Viking sails on favourable Nash winds

Positive phase II data delight investors, but Madrigal Pharmaceuticals leads in the race to market.

Nash is shaping up to be not just one big race but several smaller races among candidates with similar mechanisms of action. The competition between Madrigal Pharmaceuticals and Viking Therapeutics in the thyroid receptor agonist category got a little more interesting yesterday, with the latter producing phase II data for VK2809 that look numerically better than MGL-3196, albeit on an as-yet-unproven Nash endpoint.

The two agents will likely square off at the AASLD meeting in November, though Madrigal looks closer to approval as it has liver biopsy data in hand to permit advancing into phase III. And Viking's trial was not even in Nash but rather in the closely related non-alcoholic fatty liver disease, and was not designed to look at established Nash endpoints such as fibrosis or Nash worsening.

The primary aim of the phase II study of VK2809 was to show LDL cholesterol lowering; it also looked at liver fat as an exploratory endpoint. Non-alcoholic fatty liver disease and Nash both involve a build-up of fat in the liver, but the latter is also characterised by inflammation and liver damage.

Nevertheless, Viking investors were elated by the news of its phase II trial success, as shares rose 87%, pushing its market capitalisation over the $1bn mark.

Pictures of fat

Investors were excited by the finding that VK2809 was able to lower liver fat content by 58.1% across all doses at 12 weeks, when measured by a non-invasive technique called MRI-proton density fat fraction (MRI-PDFF), compared with a reduction of 8.9% in patients taking a placebo.

On a separate endpoint, percentage of patients achieving a liver fat reduction of at least 30%, VK2809 across all doses achieved 83.3% versus 18.2% for placebo.

Investors read this as a positive for VK2809 chances versus Madrigal's MGL-3196, which looks less effective on these particular endpoints in phase II.

Still there are reasons to be cautious due to the differences between the two studies. Madrigal's trial was larger, at 125 patients; Viking has reported data from 45 subjects in its trial.

Madrigal's trial was also specifically designed to assess liver fat changes assessed by MRI-PDFF as its primary endpoint, while secondary outcomes included the established Nash endpoints of Nash scores and fibrosis.

Madrigal versus Viking at 12 weeks
  MGL-3196 (pooled) MGL-3196 placebo VK2809
VK2809 placebo
Relative change in MRI-PDFF -36.3% -9.6% -58.1% -8.9%
Significance level vs placebo p<0.0001   p<0.01  
Percentage of patients with ≥30% liver fat reduction 60.3% 18.4% 83.3% 18.2%
Significance level vs placebo p<0.0001   p<0.01  
Source: Company presentations.

Viking's chief executive, Brian Lian, acknowledged that more work would likely need to be done before VK2809 was ready for phase III, especially since measuring liver fat using imaging technologies has not been endorsed by the US FDA.

“It’s known that nobody has gone into phase III without biopsy data,” he said in a call with analysts, adding that the company would like to structure the next test as a phase II/III, and acknowledging that a standalone phase IIb study might be required.

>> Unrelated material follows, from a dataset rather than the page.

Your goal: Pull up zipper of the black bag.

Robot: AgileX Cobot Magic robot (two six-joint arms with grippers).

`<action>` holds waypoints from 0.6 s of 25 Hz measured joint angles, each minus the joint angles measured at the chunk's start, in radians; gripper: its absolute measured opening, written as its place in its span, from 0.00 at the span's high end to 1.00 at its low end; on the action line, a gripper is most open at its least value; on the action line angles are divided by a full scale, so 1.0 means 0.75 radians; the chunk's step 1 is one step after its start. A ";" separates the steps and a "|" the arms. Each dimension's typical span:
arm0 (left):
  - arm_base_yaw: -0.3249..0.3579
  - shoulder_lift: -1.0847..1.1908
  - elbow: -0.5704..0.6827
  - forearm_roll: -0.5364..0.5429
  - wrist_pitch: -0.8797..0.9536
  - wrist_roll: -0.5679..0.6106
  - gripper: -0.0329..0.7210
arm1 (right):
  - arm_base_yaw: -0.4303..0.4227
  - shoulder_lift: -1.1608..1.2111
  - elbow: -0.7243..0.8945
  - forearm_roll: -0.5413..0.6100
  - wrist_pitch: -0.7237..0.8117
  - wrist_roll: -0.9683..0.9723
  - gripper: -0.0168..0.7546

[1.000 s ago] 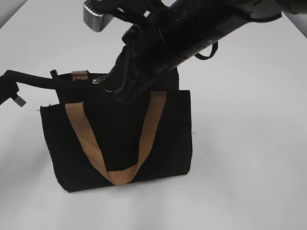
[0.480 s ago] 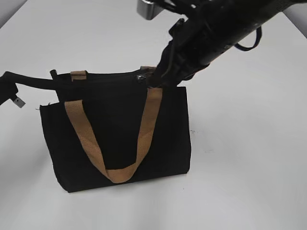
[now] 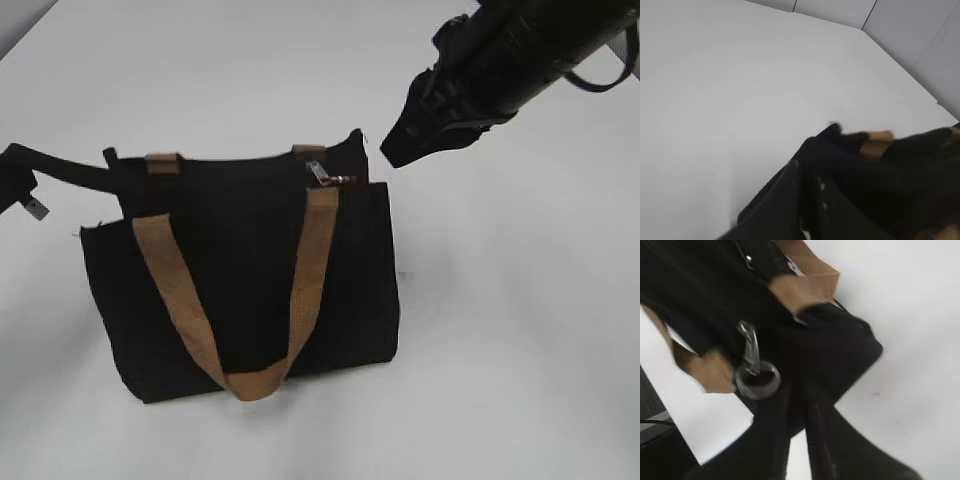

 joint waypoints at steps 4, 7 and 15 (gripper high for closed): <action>0.003 -0.001 -0.002 0.051 0.003 -0.046 0.73 | -0.022 -0.042 0.000 -0.071 0.007 0.095 0.47; -0.021 -0.001 -0.010 0.072 0.018 -0.146 0.50 | -0.024 -0.086 0.000 -0.127 0.059 0.213 0.25; -0.108 -0.082 -0.011 0.500 0.085 -0.544 0.35 | -0.024 -0.249 0.073 -0.480 0.315 0.564 0.21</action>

This is where Madrigal has an advantage, having reported 36-week liver biopsy data, which found that 56% of patients taking MDL-3196 achieved a reduction in NAFLD activity score of at least two points and 27% of subjects had Nash resolution.

Madrigal is designing a 900-patient phase III trial, which Raymond James analyst Steven Seedhouse believes could begin by the end of 2018 or early 2019, putting it ahead of Viking.

However, Madrigal shares tumbled 9% following the release of the Viking data.

Sizing up

Nash specialists and investors might be able to get a better side-by-side view of the two projects at the American Association for the Study of Liver Disease meeting in November, where Madrigal’s 36-week data will be featured during the presidential plenary and where Viking hopes it can get a slot for its 12-week data.

This will be a vital meeting for potential partners. The length and size of a phase III trial in Nash could stretch these companies – Intercept is enrolling more than 2,000 in its 18-month study of Ocaliva. Of four Nash assets in phase III, the only one not in the hands of a big cap firm is Genfit’s elafibranor, which will also be in a 2,000-patient trial.

Still, Genfit's presence here suggests that a small company can take on a big project on its own, and Mr Seedhouse writes that recent statements from Madrigal’s management have indicated that the group does not expect an imminent takeout offer. The company's $3.5bn market cap does not help make a case for a takeout, in any case. Depending on the full data at AASLD, Viking could represent far better value.